Adapting to the hierarchy that worships profit usually results in adapting to the wrong thing—reversing evolution. People worship that which appears to sustain them. Once it was animals; now it is money. Unfortunately, the religion of money hardly acknowledges the requirements of life. The CEO of British Petroleum’s suggestion that the damage done by its giant oil spill in the Gulf of Mexico can be redressed with money tells the tale. Such ignorance at the top predicts the ultimate failure of capitalism and the impotence of neo-liberal government (under corporate hegemony) to enact life-preserving limitations on technology inconsistent with the religion of money.
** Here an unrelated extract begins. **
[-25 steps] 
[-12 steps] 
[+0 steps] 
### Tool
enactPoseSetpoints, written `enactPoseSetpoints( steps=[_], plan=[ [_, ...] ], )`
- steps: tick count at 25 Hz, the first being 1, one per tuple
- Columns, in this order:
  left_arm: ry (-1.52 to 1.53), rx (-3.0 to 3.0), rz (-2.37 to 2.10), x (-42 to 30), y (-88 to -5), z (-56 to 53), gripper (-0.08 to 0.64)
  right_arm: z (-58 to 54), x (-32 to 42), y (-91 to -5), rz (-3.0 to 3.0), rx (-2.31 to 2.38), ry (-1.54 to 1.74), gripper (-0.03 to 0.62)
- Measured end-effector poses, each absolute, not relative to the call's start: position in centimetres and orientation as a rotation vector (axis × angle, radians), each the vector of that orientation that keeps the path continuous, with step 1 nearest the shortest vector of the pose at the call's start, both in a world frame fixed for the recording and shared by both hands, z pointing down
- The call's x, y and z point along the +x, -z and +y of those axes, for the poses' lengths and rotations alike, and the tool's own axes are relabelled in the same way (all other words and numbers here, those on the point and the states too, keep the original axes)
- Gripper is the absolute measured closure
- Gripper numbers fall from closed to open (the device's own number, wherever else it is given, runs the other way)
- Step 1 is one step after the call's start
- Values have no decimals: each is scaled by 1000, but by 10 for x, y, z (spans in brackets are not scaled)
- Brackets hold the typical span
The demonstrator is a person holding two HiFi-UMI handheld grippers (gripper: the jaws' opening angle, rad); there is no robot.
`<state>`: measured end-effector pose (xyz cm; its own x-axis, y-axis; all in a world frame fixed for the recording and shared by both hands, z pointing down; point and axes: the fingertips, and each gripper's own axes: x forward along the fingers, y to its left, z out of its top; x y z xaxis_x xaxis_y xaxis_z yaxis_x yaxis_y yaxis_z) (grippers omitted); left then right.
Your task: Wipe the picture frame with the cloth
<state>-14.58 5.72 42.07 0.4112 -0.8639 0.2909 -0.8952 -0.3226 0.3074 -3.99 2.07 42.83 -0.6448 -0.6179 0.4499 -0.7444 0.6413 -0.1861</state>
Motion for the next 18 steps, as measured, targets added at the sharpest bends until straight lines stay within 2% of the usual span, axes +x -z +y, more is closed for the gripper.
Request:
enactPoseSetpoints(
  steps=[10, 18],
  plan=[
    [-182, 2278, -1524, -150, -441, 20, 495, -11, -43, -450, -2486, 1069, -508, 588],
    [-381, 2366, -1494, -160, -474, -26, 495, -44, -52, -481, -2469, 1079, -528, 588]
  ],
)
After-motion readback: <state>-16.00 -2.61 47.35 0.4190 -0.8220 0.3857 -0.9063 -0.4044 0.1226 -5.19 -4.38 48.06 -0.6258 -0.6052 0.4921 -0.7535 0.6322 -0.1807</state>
Economies of scale include unintended consequences. Measuring costs exclusively in dollars and not resource depletion produces pseudo-economics. Among other things, it increases dependence on hierarchy. Decentralizing the means of production would reverse that trend. The solar roof-panel, the neighborhood garden or windmill, river paddlewheels, geothermal heat pumps, biomass, and other local food and energy producing technologies free people from dependence on mega-corporations. Much has been done to discourage such technologies while the pretense of support for them comes from many mouths. Deception is the rule.
The ultimate failure of capitalism and its current means of production follows from natural selection’s paradox. Natural selection does not distinguish short-term from long-term adaptations in the short term. Short-term adaptations now use our resources at such a high rate that insufficient resources will remain for the long-term adaptations whenever society can no longer ignore the consequences of the short-term adaptation. For example, damages to the ecosystem caused by the massive oil spill in the Gulf of Mexico will cost more in the long term than the value of the oil spilled had it not been lost. Generations of fishing losses alone will be staggering.
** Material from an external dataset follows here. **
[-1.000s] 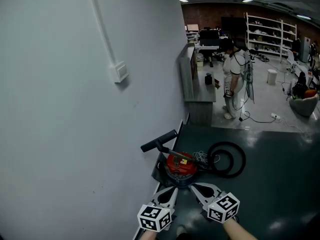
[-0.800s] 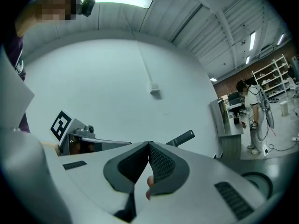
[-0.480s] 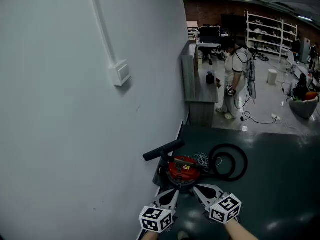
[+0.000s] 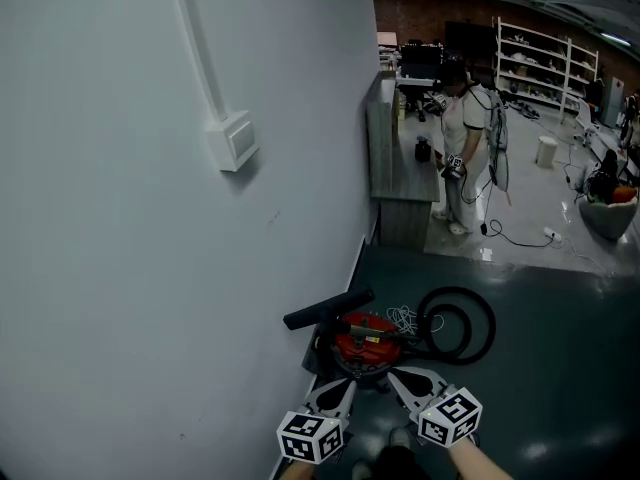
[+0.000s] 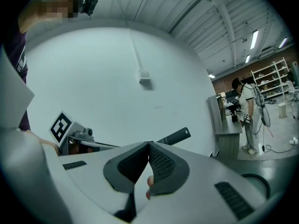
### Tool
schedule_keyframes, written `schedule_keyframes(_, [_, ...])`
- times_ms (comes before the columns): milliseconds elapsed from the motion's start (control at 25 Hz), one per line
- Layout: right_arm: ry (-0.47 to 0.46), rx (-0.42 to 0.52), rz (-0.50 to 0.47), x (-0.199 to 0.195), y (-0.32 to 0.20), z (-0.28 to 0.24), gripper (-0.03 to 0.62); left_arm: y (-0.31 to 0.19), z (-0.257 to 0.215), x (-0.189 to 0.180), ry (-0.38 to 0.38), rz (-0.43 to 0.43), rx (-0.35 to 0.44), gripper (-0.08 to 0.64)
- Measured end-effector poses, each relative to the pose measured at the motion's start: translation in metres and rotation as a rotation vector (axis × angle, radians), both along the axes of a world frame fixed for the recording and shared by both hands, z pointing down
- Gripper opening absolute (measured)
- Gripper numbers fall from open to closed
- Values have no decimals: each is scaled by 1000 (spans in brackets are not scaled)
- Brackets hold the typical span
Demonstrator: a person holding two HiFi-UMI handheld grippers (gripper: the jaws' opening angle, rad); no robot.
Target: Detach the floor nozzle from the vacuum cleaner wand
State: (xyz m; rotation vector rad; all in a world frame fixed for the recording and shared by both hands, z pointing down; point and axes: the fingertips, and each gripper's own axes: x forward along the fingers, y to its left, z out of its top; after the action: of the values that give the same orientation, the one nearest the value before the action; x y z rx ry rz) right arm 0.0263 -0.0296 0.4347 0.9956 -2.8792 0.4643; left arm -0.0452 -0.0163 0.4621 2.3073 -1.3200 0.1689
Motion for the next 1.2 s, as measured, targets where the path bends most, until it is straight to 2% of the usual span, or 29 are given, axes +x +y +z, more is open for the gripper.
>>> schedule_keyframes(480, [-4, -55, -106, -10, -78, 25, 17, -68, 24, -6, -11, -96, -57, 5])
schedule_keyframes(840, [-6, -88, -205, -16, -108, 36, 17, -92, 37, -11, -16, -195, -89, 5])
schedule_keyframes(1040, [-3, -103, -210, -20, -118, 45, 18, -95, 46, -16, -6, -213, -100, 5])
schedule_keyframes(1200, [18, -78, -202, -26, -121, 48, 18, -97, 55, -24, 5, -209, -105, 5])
Capitalism produces “wealth” by turning real wealth (resources) into virtual (paper) wealth. That process discourages efficiency in the use of wealth. Wasting energy can actually be profitable for purposes of converting it into cash. If we do not invent accounting systems that preserve real wealth, we will move to the head of the endangered species list.
Only a morality based on survival of the species will produce the necessary changes. Survival of our children’s children provides the timeframe for applying strategies consistent with the algorithms of natural selection, which we must understand in order to survive.